Your answer should be one number: the count of lines below that contain "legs".

• • •

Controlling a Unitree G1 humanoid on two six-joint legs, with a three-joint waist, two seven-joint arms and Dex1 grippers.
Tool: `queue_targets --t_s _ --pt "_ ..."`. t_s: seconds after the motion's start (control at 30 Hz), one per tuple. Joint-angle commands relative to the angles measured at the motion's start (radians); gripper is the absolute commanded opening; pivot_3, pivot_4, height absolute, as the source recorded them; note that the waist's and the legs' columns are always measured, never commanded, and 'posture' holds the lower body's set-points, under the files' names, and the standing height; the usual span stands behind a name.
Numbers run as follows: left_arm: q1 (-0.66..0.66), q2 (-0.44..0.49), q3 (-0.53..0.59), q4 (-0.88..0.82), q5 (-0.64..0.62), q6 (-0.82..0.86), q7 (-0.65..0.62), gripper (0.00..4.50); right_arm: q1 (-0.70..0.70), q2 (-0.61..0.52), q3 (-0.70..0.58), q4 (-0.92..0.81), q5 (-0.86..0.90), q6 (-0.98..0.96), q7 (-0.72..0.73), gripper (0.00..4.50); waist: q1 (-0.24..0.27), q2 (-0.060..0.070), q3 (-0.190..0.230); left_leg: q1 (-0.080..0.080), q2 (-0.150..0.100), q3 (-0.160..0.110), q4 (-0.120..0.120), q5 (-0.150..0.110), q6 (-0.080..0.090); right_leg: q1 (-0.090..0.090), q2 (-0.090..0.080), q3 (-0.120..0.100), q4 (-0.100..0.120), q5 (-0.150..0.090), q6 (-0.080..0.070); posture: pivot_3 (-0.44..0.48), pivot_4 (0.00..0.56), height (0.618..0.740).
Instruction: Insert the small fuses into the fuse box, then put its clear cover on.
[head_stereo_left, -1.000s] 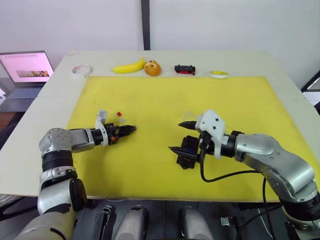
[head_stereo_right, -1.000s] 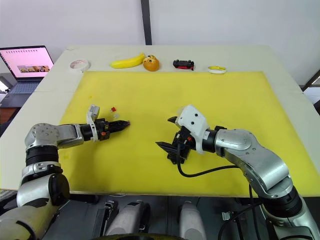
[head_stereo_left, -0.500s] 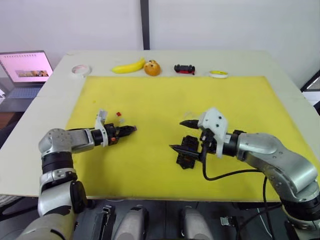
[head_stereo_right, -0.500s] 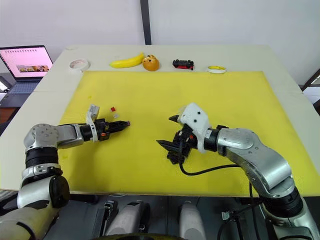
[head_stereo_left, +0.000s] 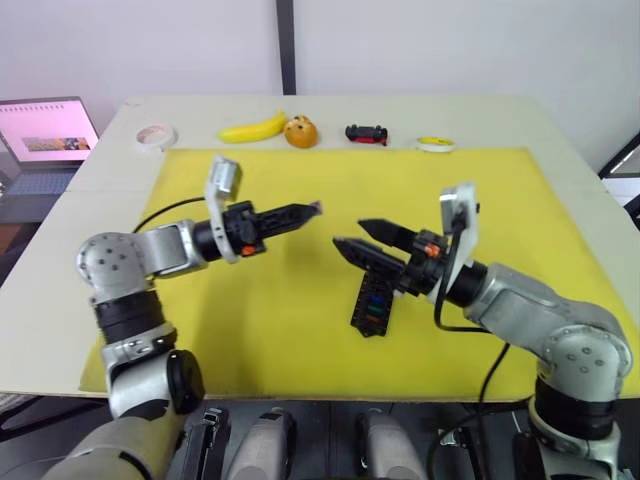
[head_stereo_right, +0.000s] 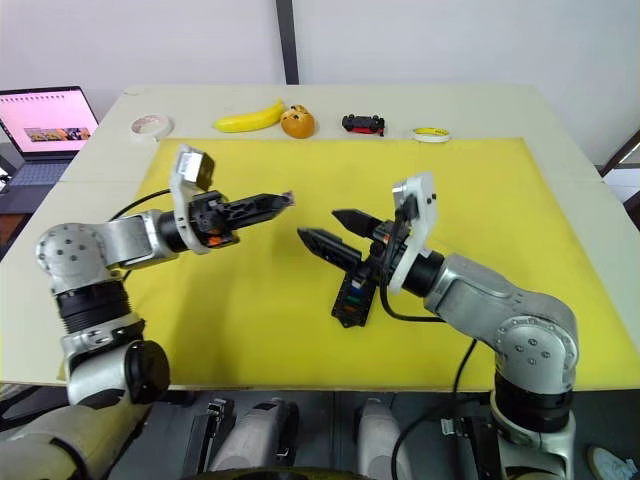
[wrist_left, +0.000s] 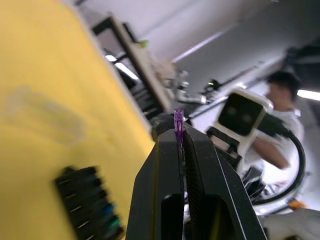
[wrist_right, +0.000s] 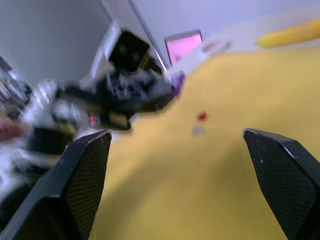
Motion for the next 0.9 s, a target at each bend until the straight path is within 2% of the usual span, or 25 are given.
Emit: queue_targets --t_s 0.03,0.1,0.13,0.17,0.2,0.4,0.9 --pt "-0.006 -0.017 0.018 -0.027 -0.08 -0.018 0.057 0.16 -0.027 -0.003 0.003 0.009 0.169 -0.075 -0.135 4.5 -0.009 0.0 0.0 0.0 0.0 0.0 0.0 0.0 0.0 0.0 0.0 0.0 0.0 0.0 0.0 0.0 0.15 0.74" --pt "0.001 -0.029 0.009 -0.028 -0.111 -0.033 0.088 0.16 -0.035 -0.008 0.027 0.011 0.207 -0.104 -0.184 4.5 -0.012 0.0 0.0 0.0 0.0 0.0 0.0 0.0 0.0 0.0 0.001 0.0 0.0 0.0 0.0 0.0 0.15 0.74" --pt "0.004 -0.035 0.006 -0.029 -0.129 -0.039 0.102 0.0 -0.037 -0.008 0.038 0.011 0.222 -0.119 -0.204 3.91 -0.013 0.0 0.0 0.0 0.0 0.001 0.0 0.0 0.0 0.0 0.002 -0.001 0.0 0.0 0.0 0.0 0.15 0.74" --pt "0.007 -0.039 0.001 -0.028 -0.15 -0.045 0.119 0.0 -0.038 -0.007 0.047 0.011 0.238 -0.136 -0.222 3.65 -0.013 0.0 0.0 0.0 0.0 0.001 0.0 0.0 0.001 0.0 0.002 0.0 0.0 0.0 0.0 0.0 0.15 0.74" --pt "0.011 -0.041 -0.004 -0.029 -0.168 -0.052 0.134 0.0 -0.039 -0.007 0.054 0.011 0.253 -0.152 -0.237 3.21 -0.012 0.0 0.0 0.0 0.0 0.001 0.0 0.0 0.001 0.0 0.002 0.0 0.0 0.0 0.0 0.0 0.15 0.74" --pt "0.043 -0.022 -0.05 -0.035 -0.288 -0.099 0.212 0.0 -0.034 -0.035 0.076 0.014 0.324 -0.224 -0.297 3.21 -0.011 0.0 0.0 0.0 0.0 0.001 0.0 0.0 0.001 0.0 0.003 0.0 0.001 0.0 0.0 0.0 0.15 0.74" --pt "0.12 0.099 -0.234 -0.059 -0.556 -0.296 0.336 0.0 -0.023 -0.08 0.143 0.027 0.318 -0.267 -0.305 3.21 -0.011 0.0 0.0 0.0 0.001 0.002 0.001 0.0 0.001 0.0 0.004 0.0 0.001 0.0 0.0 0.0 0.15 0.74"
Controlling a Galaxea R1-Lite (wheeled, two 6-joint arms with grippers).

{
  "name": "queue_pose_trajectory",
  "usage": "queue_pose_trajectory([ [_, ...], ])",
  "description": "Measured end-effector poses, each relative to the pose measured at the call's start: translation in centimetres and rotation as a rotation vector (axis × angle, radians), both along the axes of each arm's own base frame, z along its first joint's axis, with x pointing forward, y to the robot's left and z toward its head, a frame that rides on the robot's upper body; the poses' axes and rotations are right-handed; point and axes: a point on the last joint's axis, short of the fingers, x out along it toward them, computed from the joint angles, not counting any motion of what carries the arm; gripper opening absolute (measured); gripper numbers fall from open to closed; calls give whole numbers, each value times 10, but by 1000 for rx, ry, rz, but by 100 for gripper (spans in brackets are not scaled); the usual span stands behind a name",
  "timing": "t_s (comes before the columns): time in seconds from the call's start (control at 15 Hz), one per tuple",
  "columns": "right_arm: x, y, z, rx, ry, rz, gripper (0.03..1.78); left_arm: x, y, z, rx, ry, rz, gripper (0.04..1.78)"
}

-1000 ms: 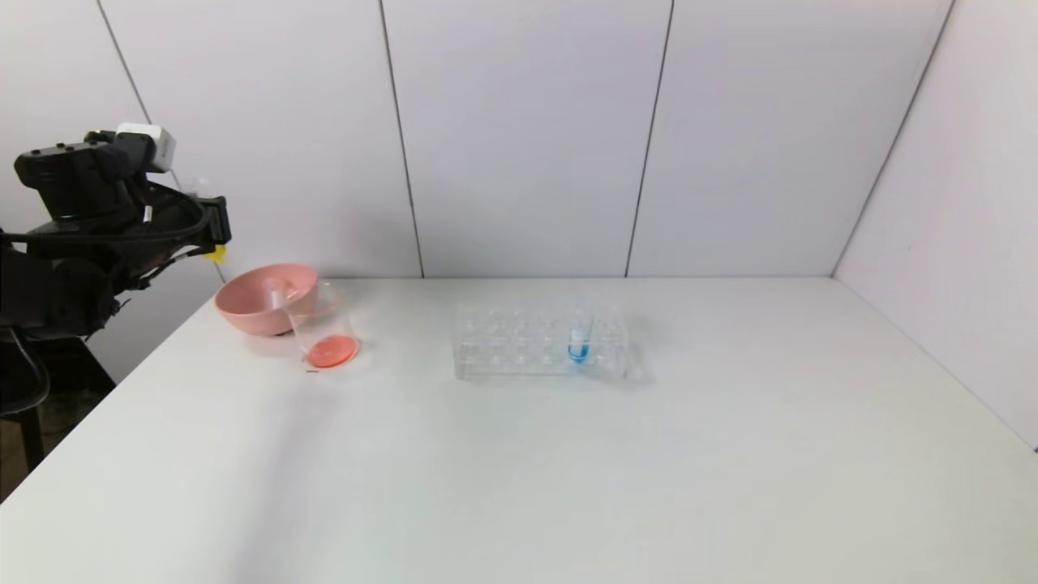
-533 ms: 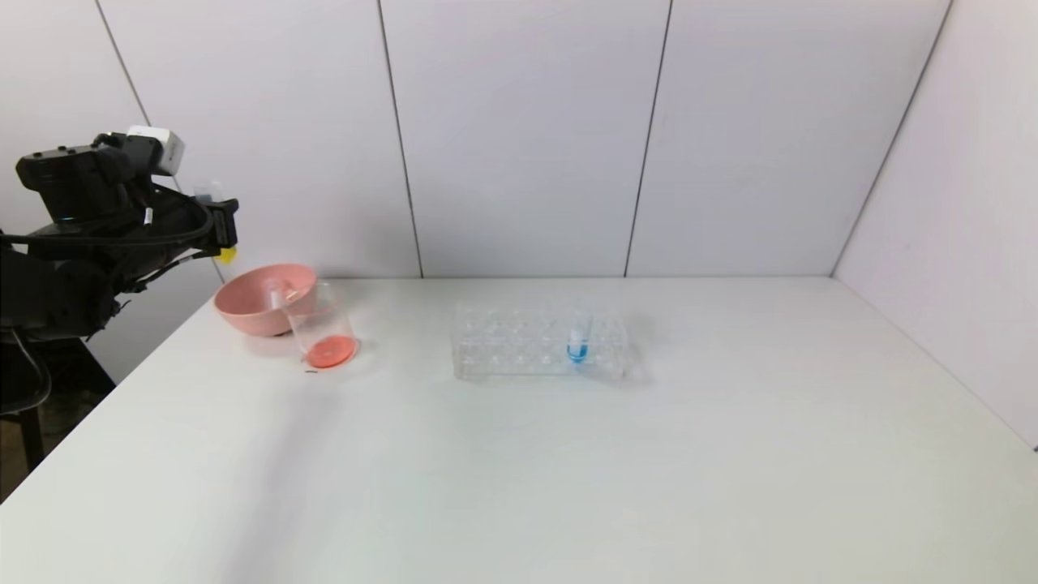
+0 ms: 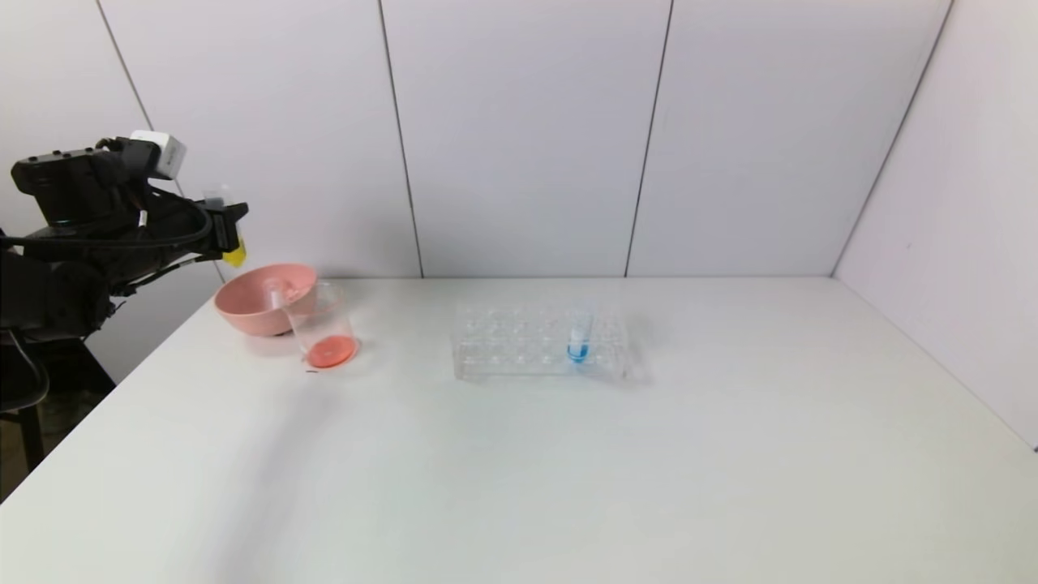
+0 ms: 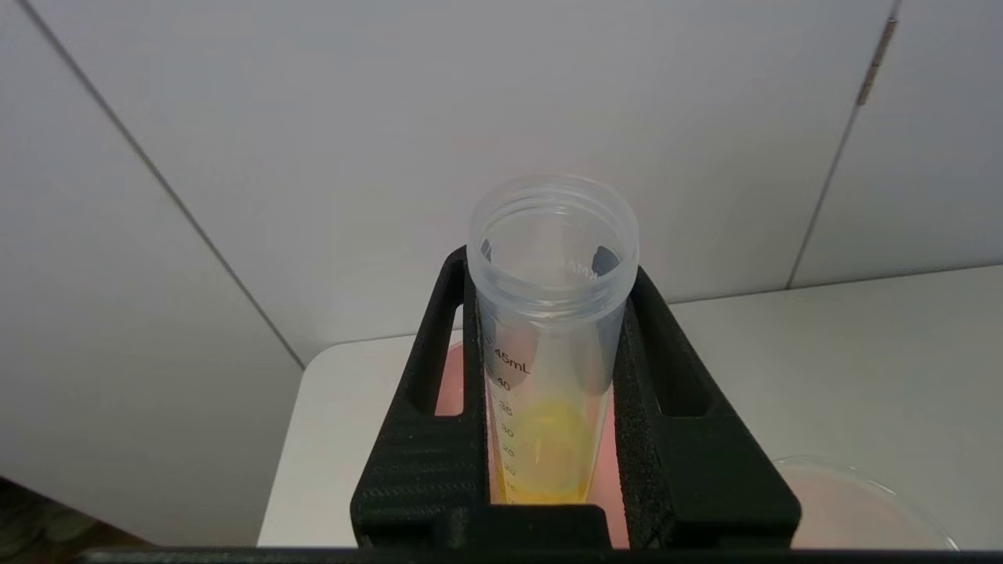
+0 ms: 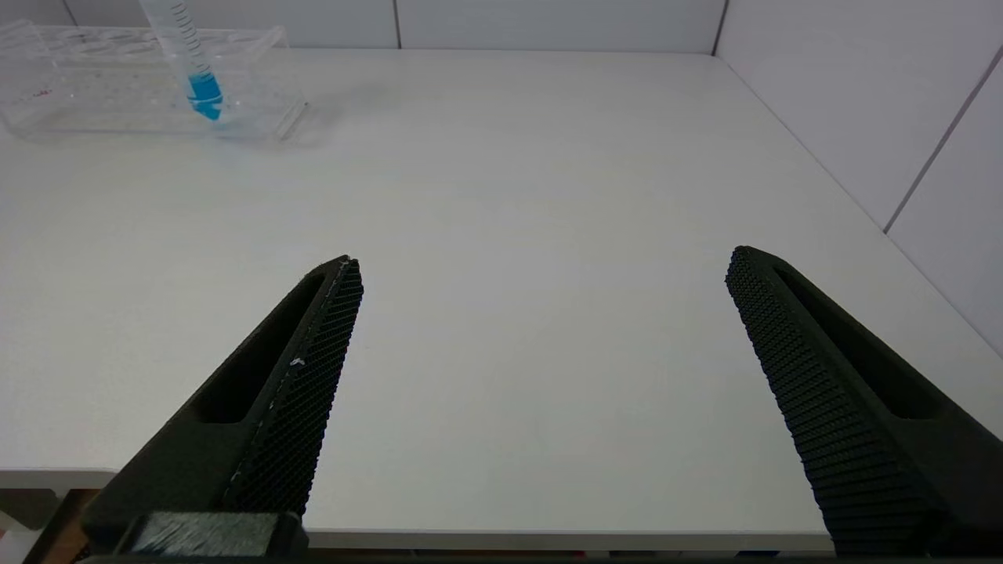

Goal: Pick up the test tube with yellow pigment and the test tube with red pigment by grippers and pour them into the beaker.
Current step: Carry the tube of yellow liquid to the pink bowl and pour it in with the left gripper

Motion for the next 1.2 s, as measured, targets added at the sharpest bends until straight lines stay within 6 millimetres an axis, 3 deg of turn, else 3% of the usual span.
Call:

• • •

RESULT FOR THIS EXERCISE: 2